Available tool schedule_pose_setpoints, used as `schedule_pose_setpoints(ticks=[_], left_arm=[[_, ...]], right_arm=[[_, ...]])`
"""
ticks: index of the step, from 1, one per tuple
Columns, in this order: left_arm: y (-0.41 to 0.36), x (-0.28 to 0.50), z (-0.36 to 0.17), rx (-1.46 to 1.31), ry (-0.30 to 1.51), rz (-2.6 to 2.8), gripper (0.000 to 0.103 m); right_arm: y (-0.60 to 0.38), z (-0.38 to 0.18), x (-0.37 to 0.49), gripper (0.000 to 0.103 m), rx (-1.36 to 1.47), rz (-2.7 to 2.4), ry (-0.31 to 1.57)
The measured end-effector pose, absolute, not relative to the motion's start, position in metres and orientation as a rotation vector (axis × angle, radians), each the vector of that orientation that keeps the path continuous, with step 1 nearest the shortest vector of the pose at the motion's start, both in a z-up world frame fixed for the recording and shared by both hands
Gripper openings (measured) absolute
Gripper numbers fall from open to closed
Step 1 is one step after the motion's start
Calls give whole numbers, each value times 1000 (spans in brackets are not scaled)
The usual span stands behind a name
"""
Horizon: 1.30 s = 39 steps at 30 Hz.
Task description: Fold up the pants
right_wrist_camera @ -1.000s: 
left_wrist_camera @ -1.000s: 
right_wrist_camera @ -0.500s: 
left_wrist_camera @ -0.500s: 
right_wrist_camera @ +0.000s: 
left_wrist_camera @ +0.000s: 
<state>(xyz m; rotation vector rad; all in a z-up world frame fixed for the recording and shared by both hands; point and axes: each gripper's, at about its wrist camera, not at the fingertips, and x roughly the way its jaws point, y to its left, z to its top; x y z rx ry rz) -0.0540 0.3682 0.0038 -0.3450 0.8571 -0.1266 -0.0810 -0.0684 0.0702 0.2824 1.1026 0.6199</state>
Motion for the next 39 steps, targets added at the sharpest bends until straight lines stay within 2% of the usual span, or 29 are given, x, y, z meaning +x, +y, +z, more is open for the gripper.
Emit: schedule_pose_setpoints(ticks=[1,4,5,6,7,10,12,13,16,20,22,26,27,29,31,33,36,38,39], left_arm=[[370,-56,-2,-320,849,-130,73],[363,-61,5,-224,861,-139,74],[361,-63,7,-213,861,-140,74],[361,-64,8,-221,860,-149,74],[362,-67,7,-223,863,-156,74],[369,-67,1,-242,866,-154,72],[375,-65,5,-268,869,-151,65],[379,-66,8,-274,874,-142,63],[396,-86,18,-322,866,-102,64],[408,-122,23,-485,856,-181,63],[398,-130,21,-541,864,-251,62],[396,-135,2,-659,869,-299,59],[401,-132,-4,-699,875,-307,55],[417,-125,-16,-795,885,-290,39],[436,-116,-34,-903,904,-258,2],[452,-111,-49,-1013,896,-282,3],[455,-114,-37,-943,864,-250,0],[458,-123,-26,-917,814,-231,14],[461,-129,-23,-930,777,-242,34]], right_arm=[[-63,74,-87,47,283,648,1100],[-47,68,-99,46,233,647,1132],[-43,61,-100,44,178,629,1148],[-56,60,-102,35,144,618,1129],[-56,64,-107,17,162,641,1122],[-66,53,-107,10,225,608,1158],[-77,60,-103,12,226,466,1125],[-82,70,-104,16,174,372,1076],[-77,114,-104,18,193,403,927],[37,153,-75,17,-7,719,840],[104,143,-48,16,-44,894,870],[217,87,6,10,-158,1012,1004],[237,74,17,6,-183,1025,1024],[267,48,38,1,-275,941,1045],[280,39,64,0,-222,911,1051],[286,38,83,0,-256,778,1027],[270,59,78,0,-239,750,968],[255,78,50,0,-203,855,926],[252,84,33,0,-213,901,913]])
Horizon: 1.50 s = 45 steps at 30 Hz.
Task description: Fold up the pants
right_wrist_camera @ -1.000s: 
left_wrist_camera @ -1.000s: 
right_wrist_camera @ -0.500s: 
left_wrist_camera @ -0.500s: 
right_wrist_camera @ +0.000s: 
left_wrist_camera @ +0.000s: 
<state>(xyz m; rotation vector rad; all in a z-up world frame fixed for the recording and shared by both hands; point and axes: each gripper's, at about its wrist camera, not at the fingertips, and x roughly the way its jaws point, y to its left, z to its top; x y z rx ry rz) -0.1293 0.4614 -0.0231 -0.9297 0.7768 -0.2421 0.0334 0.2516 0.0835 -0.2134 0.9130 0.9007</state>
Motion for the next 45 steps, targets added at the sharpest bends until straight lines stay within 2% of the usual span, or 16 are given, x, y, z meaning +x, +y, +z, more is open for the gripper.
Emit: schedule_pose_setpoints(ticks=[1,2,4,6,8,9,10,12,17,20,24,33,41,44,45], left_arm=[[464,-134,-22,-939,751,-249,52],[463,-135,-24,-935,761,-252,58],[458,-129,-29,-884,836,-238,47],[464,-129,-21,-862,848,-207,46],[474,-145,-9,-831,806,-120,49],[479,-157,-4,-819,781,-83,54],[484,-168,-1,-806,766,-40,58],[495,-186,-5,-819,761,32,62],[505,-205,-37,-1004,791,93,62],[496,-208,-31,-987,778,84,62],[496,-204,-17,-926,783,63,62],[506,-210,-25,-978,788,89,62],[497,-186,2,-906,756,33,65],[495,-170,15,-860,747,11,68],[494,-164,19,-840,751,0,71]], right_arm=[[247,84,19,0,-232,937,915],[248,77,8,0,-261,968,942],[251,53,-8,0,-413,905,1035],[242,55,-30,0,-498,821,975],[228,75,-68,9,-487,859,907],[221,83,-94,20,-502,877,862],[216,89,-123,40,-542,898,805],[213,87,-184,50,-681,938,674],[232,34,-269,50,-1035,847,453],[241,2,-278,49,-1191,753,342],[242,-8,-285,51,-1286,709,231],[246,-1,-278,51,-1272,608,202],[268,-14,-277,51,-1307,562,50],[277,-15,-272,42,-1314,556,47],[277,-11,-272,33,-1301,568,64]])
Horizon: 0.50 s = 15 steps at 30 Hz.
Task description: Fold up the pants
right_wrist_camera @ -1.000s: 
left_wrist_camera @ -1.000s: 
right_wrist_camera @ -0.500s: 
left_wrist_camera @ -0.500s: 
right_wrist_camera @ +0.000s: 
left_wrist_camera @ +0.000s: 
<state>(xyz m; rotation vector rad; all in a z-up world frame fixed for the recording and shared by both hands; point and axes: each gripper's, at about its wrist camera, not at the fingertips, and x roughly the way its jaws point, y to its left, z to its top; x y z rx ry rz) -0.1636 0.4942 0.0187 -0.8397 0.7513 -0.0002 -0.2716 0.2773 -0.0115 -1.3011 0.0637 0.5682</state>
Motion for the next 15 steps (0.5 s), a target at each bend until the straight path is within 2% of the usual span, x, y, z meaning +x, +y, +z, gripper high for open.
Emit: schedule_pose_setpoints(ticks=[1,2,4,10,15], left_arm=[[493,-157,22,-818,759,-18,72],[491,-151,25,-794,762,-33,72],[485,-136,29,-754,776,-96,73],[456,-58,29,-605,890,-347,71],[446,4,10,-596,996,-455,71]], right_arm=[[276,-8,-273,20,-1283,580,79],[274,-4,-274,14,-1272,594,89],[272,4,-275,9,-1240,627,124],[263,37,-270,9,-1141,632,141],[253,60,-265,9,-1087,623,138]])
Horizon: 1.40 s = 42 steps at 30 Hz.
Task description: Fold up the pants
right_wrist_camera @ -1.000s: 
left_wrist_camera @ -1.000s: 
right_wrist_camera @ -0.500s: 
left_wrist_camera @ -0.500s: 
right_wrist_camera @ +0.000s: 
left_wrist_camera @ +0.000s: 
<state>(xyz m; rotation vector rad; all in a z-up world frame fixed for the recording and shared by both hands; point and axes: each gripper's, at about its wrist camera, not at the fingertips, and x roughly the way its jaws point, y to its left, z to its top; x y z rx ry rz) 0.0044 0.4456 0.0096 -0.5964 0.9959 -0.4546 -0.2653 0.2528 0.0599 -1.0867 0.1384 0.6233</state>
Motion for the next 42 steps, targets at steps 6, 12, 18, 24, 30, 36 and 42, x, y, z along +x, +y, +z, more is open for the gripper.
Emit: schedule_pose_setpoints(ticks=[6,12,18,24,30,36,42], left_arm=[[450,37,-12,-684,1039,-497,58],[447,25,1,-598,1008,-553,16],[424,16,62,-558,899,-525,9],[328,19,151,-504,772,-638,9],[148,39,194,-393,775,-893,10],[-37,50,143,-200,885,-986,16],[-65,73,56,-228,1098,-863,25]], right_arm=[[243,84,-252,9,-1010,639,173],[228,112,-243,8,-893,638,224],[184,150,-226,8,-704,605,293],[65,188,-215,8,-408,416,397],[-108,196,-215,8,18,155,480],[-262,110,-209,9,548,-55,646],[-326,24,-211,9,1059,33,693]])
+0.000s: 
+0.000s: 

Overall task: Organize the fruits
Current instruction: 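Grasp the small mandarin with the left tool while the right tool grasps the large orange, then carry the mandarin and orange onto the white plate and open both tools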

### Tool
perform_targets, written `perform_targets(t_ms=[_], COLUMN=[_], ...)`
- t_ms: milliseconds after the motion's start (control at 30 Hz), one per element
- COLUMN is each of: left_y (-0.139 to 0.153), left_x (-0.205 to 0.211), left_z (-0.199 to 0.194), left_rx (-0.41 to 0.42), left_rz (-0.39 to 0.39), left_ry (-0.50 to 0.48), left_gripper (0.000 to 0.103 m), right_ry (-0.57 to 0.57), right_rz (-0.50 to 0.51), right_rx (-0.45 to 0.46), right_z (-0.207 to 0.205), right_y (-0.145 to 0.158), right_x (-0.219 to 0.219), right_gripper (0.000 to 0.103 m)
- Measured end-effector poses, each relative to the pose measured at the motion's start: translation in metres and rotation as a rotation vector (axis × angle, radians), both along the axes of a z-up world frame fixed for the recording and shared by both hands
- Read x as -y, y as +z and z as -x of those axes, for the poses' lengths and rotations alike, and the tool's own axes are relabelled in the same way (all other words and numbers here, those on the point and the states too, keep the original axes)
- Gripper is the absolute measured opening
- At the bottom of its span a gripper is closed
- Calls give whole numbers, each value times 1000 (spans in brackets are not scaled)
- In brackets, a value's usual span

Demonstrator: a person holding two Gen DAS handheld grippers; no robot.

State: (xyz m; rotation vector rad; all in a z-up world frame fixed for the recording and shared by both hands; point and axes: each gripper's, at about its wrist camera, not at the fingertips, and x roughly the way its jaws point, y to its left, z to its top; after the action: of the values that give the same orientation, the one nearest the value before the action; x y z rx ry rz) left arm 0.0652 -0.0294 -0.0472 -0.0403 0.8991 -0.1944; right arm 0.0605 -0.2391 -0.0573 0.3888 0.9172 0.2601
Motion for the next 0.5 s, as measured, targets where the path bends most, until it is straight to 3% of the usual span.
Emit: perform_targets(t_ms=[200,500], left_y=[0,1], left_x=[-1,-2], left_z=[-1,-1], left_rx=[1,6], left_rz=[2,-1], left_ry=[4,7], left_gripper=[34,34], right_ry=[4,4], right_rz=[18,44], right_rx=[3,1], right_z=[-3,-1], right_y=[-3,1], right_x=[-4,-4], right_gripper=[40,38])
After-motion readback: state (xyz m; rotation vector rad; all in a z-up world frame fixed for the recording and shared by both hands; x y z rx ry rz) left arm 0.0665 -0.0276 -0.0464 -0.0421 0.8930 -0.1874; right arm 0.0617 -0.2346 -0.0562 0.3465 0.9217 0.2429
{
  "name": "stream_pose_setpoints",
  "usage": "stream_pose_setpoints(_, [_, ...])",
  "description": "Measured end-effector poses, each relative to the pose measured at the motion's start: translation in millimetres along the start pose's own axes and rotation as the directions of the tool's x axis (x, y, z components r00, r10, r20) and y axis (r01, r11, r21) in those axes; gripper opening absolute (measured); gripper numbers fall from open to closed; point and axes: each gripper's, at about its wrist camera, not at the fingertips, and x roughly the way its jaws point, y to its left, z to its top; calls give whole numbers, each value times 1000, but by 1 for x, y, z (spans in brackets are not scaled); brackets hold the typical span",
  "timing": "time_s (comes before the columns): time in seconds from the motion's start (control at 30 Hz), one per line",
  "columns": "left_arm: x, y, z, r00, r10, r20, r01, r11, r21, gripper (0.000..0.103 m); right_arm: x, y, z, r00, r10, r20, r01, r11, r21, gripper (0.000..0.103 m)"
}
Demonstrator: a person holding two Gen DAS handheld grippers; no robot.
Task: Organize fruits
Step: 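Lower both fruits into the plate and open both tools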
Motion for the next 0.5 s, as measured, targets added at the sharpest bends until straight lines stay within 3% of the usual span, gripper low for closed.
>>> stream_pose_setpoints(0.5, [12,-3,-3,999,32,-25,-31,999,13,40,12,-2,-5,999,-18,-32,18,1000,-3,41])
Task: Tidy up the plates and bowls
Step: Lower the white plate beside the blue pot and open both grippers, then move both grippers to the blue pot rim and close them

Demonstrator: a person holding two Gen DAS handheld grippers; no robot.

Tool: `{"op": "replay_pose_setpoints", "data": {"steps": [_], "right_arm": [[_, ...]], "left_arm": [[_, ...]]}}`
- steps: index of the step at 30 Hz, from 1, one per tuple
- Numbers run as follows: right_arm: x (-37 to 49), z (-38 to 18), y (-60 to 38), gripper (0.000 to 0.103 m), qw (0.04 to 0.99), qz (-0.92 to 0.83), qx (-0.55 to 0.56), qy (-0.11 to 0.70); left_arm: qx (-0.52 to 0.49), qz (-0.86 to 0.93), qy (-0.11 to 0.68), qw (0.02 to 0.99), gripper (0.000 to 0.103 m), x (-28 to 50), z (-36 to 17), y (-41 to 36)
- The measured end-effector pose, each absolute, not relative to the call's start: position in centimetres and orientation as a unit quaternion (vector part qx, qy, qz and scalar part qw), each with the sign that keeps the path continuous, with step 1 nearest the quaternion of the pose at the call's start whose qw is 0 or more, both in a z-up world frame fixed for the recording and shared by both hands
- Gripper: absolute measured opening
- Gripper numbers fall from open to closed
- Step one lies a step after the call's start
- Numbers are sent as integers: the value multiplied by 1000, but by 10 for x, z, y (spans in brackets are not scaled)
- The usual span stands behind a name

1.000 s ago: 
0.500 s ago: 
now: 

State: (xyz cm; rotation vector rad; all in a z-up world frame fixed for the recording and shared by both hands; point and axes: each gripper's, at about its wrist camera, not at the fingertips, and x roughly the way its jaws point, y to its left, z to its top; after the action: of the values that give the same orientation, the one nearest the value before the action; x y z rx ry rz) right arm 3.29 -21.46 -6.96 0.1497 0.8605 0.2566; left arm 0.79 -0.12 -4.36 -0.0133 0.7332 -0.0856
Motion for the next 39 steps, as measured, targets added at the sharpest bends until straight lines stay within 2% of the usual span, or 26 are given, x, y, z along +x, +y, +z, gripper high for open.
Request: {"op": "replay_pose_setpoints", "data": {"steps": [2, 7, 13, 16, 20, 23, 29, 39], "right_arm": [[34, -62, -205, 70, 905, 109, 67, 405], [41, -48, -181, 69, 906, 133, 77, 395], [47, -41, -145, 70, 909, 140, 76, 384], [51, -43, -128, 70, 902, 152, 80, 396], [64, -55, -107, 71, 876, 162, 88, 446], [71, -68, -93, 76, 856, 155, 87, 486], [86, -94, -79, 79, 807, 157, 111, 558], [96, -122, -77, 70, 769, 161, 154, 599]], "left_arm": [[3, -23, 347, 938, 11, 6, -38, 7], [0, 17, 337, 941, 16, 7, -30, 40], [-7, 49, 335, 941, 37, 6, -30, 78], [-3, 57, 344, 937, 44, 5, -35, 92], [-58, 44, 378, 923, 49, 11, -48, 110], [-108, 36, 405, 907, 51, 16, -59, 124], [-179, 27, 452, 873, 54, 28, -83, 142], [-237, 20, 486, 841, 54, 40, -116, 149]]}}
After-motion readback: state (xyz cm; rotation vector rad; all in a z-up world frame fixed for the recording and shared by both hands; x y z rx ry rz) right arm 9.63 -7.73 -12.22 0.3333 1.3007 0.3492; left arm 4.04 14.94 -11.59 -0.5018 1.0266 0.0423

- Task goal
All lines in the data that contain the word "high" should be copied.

- Answer box
Motion for the next 15 steps (0.5 s), a target at each bend until the straight path is within 2% of the usual span, x, y, z meaning +x, +y, +z, gripper high for open.
Motion for the next 39 steps, as measured, targets added at the sharpest bends until straight lines stay within 2% of the usual span, or 26 are given, x, y, z along +x, +y, +z, gripper high for open.

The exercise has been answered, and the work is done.